We’ve also been enjoying the summer, or Boston’s excuse for one, with great visitors from out of town, farm-fresh local veggies, great neighbors, cat-naps in the afternoon, and awesome spiritual partners in the journey.

I’ve also felt the need of late to “re-center.”  I can so easily take my eyes off of what really matters in life and those practices that contribute to a flourishing life.  I’ve been working through Marjorie Thompson’s Soul Feast, which explores the deep traditions of spiritual practice in Christian history.  For me, someone who has a tendency to shelve practices I feel are outdated or irrelevant, Thompson’s book revives and redeems many of those practices, many of which have in fact lost their robustness.  The reason I picked the book back up, though, is because it culminates in the reader writing his or her Rule of Life.  Saint Benedict had his rule, a list of guidelines that he and his community lived by that can be summed up in this short phrase: “pray and work.”

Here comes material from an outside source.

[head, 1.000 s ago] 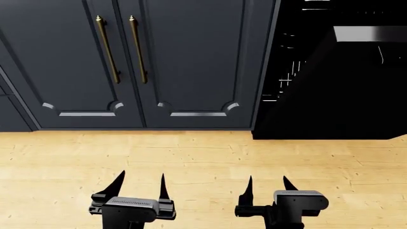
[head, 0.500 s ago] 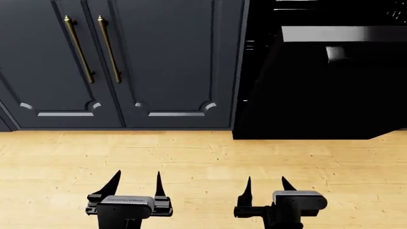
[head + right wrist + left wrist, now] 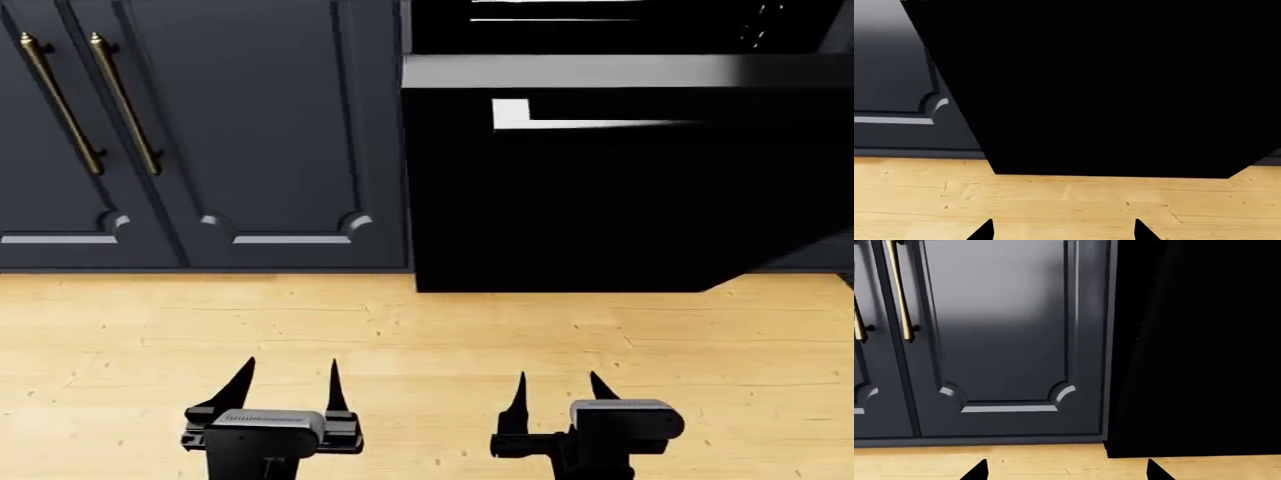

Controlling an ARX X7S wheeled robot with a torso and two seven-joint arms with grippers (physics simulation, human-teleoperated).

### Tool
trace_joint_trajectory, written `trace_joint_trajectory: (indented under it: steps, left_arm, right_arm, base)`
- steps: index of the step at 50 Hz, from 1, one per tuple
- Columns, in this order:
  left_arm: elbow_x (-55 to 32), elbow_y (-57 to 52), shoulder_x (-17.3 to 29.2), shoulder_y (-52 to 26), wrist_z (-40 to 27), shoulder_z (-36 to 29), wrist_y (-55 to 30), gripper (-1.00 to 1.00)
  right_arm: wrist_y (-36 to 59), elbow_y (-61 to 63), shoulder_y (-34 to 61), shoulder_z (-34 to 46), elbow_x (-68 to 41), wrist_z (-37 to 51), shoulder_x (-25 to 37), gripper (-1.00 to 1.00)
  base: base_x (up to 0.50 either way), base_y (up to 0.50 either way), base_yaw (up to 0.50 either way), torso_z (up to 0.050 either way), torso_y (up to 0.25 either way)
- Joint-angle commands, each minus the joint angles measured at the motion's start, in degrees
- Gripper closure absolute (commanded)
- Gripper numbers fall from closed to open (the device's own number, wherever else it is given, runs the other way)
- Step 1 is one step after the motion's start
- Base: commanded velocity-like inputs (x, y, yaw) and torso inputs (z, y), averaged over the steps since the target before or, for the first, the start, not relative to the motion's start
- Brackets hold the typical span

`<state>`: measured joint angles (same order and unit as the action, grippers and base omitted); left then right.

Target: Close the dishwasher door

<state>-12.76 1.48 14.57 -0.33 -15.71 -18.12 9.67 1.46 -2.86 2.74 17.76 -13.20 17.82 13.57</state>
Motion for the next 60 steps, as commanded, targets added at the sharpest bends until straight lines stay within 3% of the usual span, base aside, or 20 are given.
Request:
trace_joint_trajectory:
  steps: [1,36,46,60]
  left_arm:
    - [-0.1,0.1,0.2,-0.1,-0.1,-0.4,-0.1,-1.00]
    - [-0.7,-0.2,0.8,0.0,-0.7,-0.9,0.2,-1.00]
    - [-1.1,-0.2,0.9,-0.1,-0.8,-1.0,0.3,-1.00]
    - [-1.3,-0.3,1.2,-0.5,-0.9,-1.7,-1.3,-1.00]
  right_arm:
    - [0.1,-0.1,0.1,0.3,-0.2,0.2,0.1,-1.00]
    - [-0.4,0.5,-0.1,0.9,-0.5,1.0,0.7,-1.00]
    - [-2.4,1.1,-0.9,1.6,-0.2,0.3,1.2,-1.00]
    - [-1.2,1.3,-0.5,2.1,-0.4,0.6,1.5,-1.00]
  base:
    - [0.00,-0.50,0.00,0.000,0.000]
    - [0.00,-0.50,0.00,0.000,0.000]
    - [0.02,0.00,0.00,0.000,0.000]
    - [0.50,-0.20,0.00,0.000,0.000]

I want to create Rule for myself, a list of non-negotiables meant to keep me centered on loving God and man and seeking the truly “good life.”  Part of my Rule will undoubtedly be “courage,” but not the “courage” of thrill-seekers and daredevils … I prefer the great Henri Nouwen’s definition (from two entries in his devotional book, Bread for the Journey:

A Courageous Life

“Have courage,” we often say to one another. Courage is a spiritual virtue. The word courage comes from the Latin word cor, which means “heart.” A courageous act is an act coming from the heart. A courageous word is a word arising from the heart. The heart, however, is not just the place our emotions are located. The heart is the center of our being, the center of all thoughts, feelings, passions, and decisions.

A courageous life, therefore, is a life lived from the center. It is a deeply rooted life, the opposite of a superficial life. “Have courage” therefore means “Let your center speak.”

Spiritual Courage

Courage is connected with taking risks. Jumping the Grand Canyon on a motorbike, coming over Niagara Falls in a barrel, walking on a tightrope between the towers of New York’s World Trade Center, or crossing the ocean in a rowboat are called courageous acts because people risk their lives by doing these things. But none of these daredevil acts comes from the center of our being. They all come from the desire to test our physical limits and to become famous and popular.

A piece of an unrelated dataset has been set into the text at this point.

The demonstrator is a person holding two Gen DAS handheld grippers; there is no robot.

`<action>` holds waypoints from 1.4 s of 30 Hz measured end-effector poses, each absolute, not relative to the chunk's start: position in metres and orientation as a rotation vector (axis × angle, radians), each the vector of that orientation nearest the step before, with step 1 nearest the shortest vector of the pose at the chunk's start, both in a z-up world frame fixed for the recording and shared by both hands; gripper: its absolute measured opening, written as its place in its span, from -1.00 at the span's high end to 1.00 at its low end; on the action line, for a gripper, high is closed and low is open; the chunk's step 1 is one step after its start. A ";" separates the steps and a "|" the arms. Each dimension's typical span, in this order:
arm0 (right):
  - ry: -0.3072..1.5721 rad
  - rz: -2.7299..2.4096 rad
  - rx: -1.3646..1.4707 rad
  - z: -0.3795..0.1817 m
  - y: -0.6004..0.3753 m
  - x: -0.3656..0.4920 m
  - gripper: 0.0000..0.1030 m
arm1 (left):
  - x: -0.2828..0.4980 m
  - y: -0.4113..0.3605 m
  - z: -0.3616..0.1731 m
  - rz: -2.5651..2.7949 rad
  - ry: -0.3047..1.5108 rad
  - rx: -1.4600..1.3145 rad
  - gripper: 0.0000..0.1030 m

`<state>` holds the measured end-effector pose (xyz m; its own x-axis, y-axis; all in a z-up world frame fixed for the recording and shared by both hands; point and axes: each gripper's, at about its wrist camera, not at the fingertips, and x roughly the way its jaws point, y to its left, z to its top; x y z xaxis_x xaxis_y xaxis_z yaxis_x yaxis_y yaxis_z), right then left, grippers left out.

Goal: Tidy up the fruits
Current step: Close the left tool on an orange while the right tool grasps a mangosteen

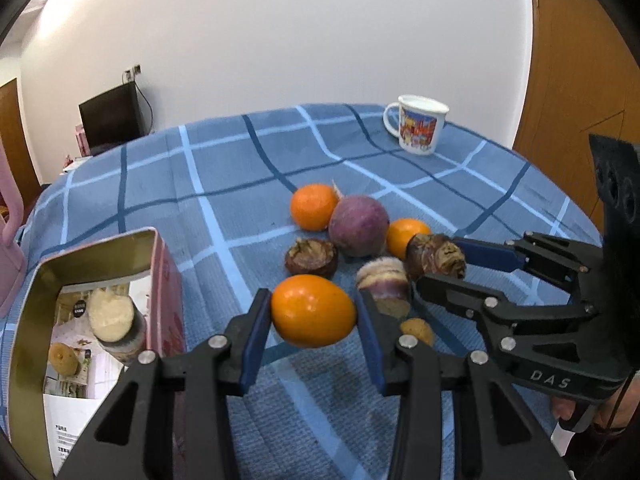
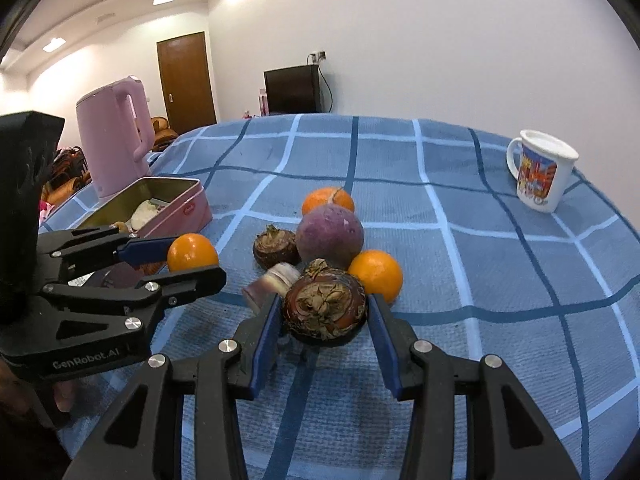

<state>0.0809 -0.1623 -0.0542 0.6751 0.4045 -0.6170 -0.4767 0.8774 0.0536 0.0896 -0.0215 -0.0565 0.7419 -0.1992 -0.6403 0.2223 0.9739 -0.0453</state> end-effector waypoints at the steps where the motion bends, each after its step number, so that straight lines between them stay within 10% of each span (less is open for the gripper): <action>1: 0.656 0.500 -0.116 -0.053 -0.162 0.080 0.11 | 0.088 -0.020 -0.055 -0.227 0.683 0.033 0.15; 42: 0.454 0.524 -0.121 -0.038 -0.168 0.048 0.11 | 0.053 -0.015 -0.034 -0.146 0.464 0.047 0.15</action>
<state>0.0483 -0.1680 -0.0378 0.7695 0.4551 -0.4480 -0.5077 0.8616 0.0033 0.0529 -0.0155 -0.0342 0.8842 -0.1296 -0.4487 0.1511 0.9885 0.0121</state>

Spiritual courage is completely different. It is following the deepest desires of our hearts at the risk of losing fame and popularity. It asks our willingness to lose our temporal lives in order to gain eternal life.


2 responses to this post.

  1. Posted by Brad Carter on July 10, 2009 at 6:01 pm

    Thanks for the Nouwen quotes on courage…and don’t let your Little Hater get you.


  2. I gave the Nouwen’s thoughts on courage to my HopeWorks student today. He’s in desperate need of courage. Good thoughts…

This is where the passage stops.